0.6.0 version of JanusGraph is released. I posted some quick tips to improve throughput to your CQL storage here:
https://lists.lfaidata.foundation/g/janusgraph-users/message/6148
I also had a post in LinkedIn with links to relative documentation parts and several better suggestions about internal ExecutorServices usage here: https://www.linkedin.com/posts/porunov_release-060-janusgraphjanusgraph-activity-6840714301062307840-r6Uw

In 0.6.0 you can improve your CQL throughput drastically using a simple configuration `storage.cql.executor-service.enabled: false` which I definitely recommend to do but you should properly configure throughput related configurations.

Best regards,
Oleksandr


Oleksandr Porunov
 

Hi Vinayak,

0.6.0 version of JanusGraph is released. I posted some quick tips to improve throughput to your CQL storage here:
https://lists.lfaidata.foundation/g/janusgraph-users/message/6148
I also had a post in LinkedIn with links to relative documentation parts and several better suggestions about internal ExecutorServices usage here: https://www.linkedin.com/posts/porunov_release-060-janusgraphjanusgraph-activity-6840714301062307840-r6Uw

In 0.6.0 you can improve your CQL throughput drastically using a simple configuration `storage.cql.executor-service.enabled: false` which I definitely recommend to do but you should properly configure throughput related configurations.

Best regards,
Oleksandr


Vinayak Bali
 

Laura that is helpful, will go through it and try to implement it. 

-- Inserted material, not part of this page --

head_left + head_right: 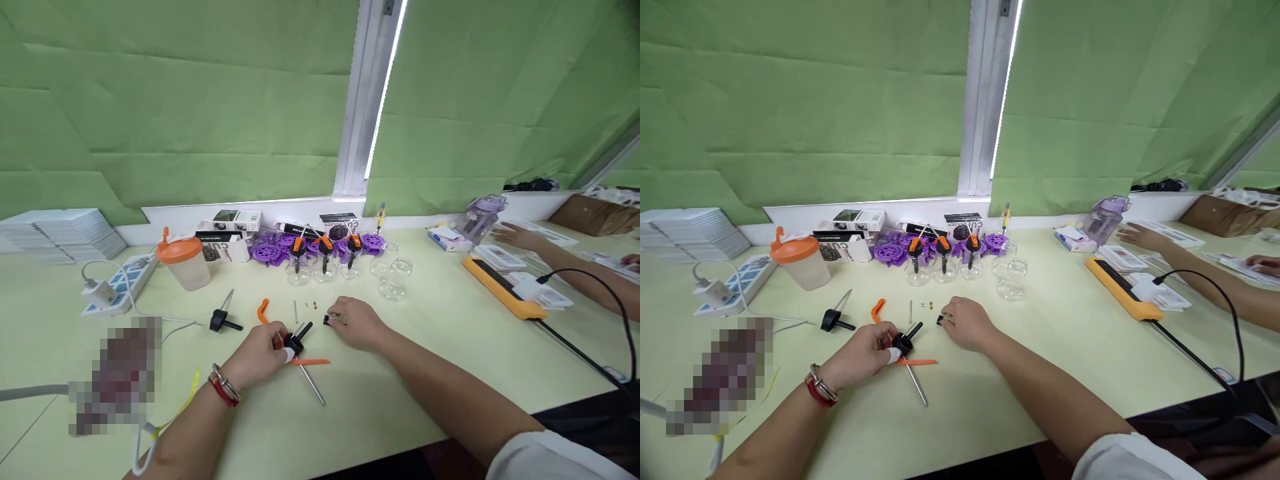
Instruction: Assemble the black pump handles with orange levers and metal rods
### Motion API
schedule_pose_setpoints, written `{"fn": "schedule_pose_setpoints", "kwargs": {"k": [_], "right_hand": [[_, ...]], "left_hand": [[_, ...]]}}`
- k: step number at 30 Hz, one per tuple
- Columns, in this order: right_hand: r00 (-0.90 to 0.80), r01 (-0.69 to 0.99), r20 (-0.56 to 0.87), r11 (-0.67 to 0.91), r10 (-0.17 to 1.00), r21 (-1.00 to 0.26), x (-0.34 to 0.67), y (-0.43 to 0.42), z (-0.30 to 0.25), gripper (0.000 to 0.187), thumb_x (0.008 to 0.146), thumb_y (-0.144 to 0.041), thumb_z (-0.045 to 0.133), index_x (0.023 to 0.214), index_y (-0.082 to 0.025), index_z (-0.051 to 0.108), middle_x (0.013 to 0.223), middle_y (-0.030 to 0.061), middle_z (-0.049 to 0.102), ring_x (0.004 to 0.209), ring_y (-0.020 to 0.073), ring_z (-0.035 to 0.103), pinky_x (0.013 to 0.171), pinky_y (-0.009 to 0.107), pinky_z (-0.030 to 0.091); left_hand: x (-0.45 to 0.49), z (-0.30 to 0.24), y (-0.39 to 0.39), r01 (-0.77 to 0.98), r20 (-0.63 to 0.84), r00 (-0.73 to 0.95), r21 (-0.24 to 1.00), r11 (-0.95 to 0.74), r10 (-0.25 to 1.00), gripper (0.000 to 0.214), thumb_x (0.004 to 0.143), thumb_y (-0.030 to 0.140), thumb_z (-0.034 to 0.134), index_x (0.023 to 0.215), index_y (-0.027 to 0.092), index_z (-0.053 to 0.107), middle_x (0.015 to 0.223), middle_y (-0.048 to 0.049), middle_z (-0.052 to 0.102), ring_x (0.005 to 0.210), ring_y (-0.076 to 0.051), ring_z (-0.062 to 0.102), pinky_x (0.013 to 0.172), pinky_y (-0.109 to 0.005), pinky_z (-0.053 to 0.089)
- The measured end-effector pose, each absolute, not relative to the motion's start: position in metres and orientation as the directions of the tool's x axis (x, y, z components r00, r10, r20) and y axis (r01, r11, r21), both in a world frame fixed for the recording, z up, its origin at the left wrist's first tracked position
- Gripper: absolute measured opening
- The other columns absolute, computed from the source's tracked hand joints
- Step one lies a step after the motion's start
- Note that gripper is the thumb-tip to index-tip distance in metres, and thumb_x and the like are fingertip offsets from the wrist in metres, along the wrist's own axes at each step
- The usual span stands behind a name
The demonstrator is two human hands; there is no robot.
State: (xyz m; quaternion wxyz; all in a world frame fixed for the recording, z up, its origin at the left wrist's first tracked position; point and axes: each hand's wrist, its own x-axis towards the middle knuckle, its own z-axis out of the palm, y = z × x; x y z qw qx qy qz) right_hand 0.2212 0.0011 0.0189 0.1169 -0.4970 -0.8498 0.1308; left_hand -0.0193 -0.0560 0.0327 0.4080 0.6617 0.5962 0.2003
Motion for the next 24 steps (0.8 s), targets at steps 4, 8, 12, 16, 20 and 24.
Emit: {"fn": "schedule_pose_setpoints", "kwargs": {"k": [4,8,12,16,20,24], "right_hand": [[-0.488,0.811,0.050,0.474,0.871,-0.342,0.237,-0.010,0.011,0.018,0.084,-0.031,0.056,0.093,-0.022,0.069,0.093,0.0047,0.064,0.091,0.0192,0.058,0.073,0.028,0.040],[-0.410,0.825,0.100,0.416,0.906,-0.382,0.241,-0.012,0.008,0.020,0.087,-0.027,0.050,0.095,-0.021,0.068,0.098,0.0052,0.065,0.094,0.0196,0.058,0.076,0.029,0.040],[-0.343,0.845,0.110,0.357,0.933,-0.398,0.246,-0.009,0.014,0.021,0.088,-0.027,0.049,0.099,-0.022,0.066,0.095,0.0044,0.067,0.090,0.0200,0.057,0.074,0.030,0.040],[-0.372,0.814,0.155,0.402,0.915,-0.420,0.251,-0.007,0.016,0.022,0.090,-0.022,0.047,0.100,-0.023,0.067,0.098,0.0040,0.067,0.095,0.0193,0.055,0.078,0.029,0.039],[-0.394,0.786,0.193,0.438,0.899,-0.437,0.253,-0.005,0.013,0.024,0.090,-0.016,0.046,0.098,-0.022,0.068,0.098,0.0044,0.067,0.097,0.0186,0.053,0.080,0.029,0.039],[-0.372,0.764,0.197,0.420,0.907,-0.490,0.255,-0.003,0.012,0.024,0.089,-0.016,0.048,0.098,-0.022,0.068,0.098,0.0036,0.068,0.098,0.0189,0.053,0.081,0.029,0.040]], "left_hand": [[-0.023,0.034,-0.055,0.665,-0.195,0.184,0.747,0.025,0.963,0.017,0.067,0.030,0.057,0.079,0.019,0.055,0.062,0.0029,0.051,0.055,-0.014,0.049,0.051,-0.026,0.034],[-0.023,0.035,-0.055,0.668,-0.038,0.170,0.739,-0.087,0.985,0.020,0.070,0.030,0.057,0.087,0.019,0.054,0.065,0.0030,0.051,0.058,-0.013,0.047,0.054,-0.028,0.037],[-0.018,0.035,-0.059,0.650,0.133,0.125,0.738,-0.182,0.983,0.021,0.075,0.030,0.054,0.093,0.020,0.052,0.068,0.0025,0.050,0.055,-0.012,0.045,0.054,-0.027,0.039],[-0.010,0.034,-0.064,0.726,0.307,0.133,0.617,-0.303,0.942,0.020,0.078,0.028,0.051,0.097,0.020,0.055,0.073,-0.0004,0.055,0.059,-0.013,0.049,0.057,-0.028,0.041],[0.005,0.041,-0.065,0.823,0.410,0.242,0.394,-0.410,0.880,0.017,0.081,0.024,0.049,0.090,0.022,0.063,0.090,-0.0048,0.061,0.071,-0.016,0.055,0.063,-0.029,0.040],[0.026,0.052,-0.055,0.865,0.348,0.361,0.222,-0.450,0.865,0.019,0.080,0.020,0.049,0.081,0.021,0.068,0.091,-0.0063,0.061,0.082,-0.021,0.054,0.071,-0.033,0.040]]}}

Also, if there are any configurations that can be tuned for better performance, please share them.

On Mon, Jul 26, 2021 at 2:22 PM Laura Morales <lauretas@...> wrote:
There's a BUILDING file with instructions in the repo.
 
 
 

Sent: Monday, July 26, 2021 at 10:31 AM
From: "Vinayak Bali" <vinayakbali16@...>
To: janusgraph-users@...
Subject: Re: [janusgraph-users] Performance Improvement

Hi Boxuan, 
 
Thank you for your response. I am not sure, how I can build janusgraph from the master branch. If you can share step's/procedure to do the same, I can check otherwise need to wait for the new release. 
 
My use case consists of a single node label and self-relation between them. You consider it as BOM in the supply chain. 
The janusgraph and Cassandra configurations are the same which are set as default while installing.
 
The data loading script takes the CSV files as input, divides the files into different batches, and loads the batches using multi-threading. If you need more details, I can share a generic script with you and also the metrics. 
 
Thanks & Regards,
Vinayak 






Laura Morales
 

There's a BUILDING file with instructions in the repo.
 
 
 

Sent: Monday, July 26, 2021 at 10:31 AM
From: "Vinayak Bali" <vinayakbali16@gmail.com>
To: janusgraph-users@lists.lfaidata.foundation
Subject: Re: [janusgraph-users] Performance Improvement

Hi Boxuan, 
 
Thank you for your response. I am not sure, how I can build janusgraph from the master branch. If you can share step's/procedure to do the same, I can check otherwise need to wait for the new release. 
 
My use case consists of a single node label and self-relation between them. You consider it as BOM in the supply chain. 
The janusgraph and Cassandra configurations are the same which are set as default while installing.
 
The data loading script takes the CSV files as input, divides the files into different batches, and loads the batches using multi-threading. If you need more details, I can share a generic script with you and also the metrics. 
 
Thanks & Regards,
Vinayak


Vinayak Bali
 

Hi Boxuan, 

Thank you for your response. I am not sure, how I can build janusgraph from the master branch. If you can share step's/procedure to do the same, I can check otherwise need to wait for the new release. 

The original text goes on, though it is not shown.